[[ Given records open ]]
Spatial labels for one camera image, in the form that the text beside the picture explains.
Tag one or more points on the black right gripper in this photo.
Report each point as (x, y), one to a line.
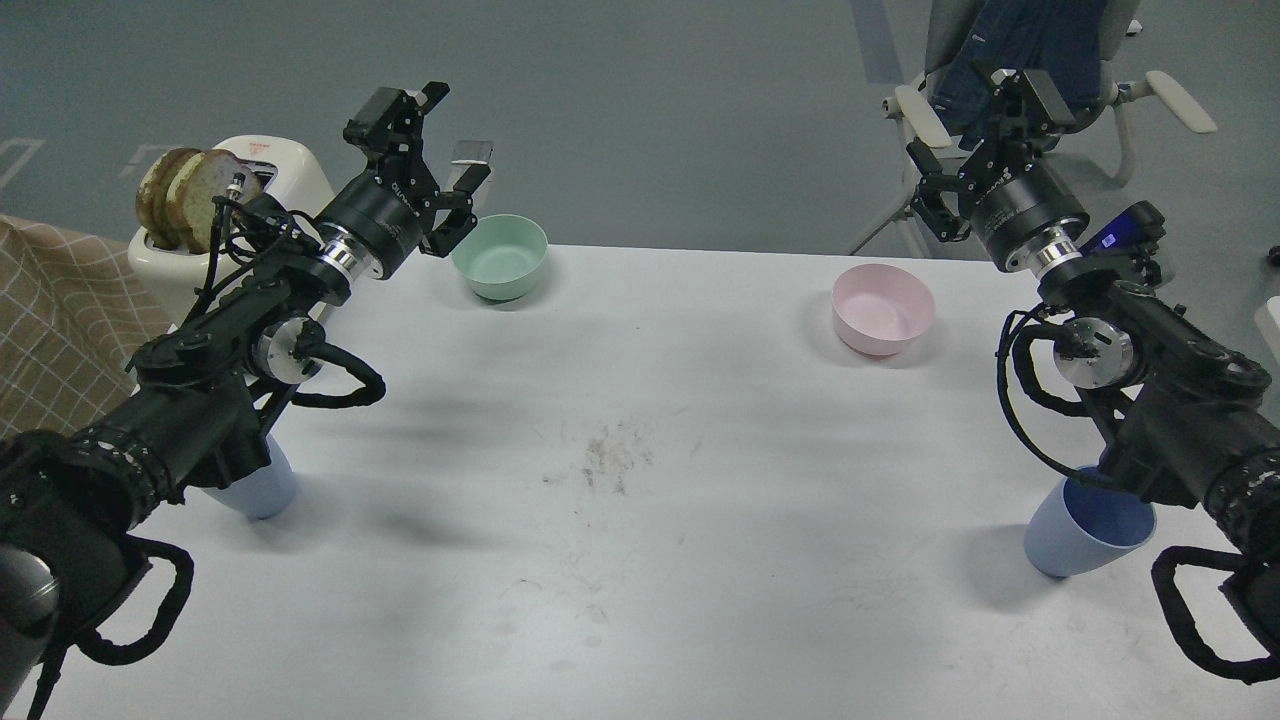
(1005, 192)

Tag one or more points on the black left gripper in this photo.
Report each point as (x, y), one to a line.
(394, 207)

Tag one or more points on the blue cup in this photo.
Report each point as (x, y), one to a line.
(1079, 528)
(264, 493)

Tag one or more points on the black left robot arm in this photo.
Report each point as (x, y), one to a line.
(75, 576)

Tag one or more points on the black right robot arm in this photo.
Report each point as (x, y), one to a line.
(1179, 413)

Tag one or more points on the green bowl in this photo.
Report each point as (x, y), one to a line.
(503, 258)

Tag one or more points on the cream white toaster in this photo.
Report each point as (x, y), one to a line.
(289, 172)

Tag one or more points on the blue denim jacket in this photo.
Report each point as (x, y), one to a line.
(1061, 37)

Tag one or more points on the pink bowl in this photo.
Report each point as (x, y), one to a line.
(879, 310)

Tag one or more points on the front toast slice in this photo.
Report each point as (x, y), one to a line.
(187, 206)

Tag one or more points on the toast slice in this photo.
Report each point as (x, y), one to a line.
(187, 206)
(150, 199)

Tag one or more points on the rear toast slice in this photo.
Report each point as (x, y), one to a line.
(150, 199)

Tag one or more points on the white object right edge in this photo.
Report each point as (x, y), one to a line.
(1267, 319)

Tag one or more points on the beige checkered cloth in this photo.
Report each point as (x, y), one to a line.
(72, 315)

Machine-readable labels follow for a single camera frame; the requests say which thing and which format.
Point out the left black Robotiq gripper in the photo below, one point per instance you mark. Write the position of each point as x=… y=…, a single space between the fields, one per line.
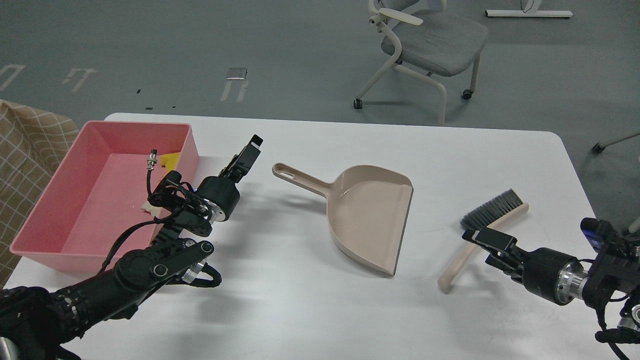
x=222 y=190

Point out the pink plastic bin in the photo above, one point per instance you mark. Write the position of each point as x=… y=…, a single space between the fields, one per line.
x=98 y=192

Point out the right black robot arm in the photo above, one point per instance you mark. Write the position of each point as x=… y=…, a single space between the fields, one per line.
x=610 y=285

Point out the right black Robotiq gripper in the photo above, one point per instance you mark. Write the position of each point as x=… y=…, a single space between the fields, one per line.
x=547 y=273

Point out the beige plastic dustpan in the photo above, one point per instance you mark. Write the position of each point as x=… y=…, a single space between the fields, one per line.
x=367 y=208

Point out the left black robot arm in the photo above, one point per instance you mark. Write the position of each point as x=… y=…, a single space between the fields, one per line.
x=35 y=323

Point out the white bread slice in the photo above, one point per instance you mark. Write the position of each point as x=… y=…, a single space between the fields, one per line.
x=153 y=210

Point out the yellow sponge piece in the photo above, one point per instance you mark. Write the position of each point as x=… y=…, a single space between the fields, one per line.
x=169 y=161

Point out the grey office chair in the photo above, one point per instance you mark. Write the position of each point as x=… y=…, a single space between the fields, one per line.
x=424 y=43

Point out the white desk leg base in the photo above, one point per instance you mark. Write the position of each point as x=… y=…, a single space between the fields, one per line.
x=531 y=9

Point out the tan checkered cloth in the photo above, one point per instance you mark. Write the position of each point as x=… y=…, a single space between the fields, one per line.
x=33 y=143

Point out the silver floor socket plate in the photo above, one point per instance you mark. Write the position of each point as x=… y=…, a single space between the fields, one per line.
x=237 y=74

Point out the white chair leg with caster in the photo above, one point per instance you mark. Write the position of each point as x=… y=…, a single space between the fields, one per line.
x=600 y=146
[[ Given records closed ]]
Task ::
Taking the records above, retype every line from the one with "Tag one or more points on the cream" down to the one with "Machine-readable labels follow", exactly and with nothing else.

Your solution ::
Tag one or more points on the cream white toaster in this photo.
Report each point as (x, y), one to a line.
(289, 172)

Tag one or more points on the blue denim jacket in this photo.
Report each point as (x, y), one to a line.
(1061, 37)

Tag one or more points on the pink bowl in this photo.
Report each point as (x, y), one to a line.
(879, 310)

Tag one or more points on the front toast slice in this photo.
Report each point as (x, y), one to a line.
(187, 206)

Tag one or more points on the toast slice in this photo.
Report each point as (x, y), one to a line.
(187, 206)
(150, 199)

Tag one or more points on the rear toast slice in this photo.
Report each point as (x, y), one to a line.
(150, 199)

Tag one or more points on the white object right edge in this photo.
Report each point as (x, y), one to a line.
(1267, 319)

Tag one or more points on the beige checkered cloth in this photo.
Report each point as (x, y), one to a line.
(72, 315)

Machine-readable labels follow for a single camera frame; the requests say which thing and which format.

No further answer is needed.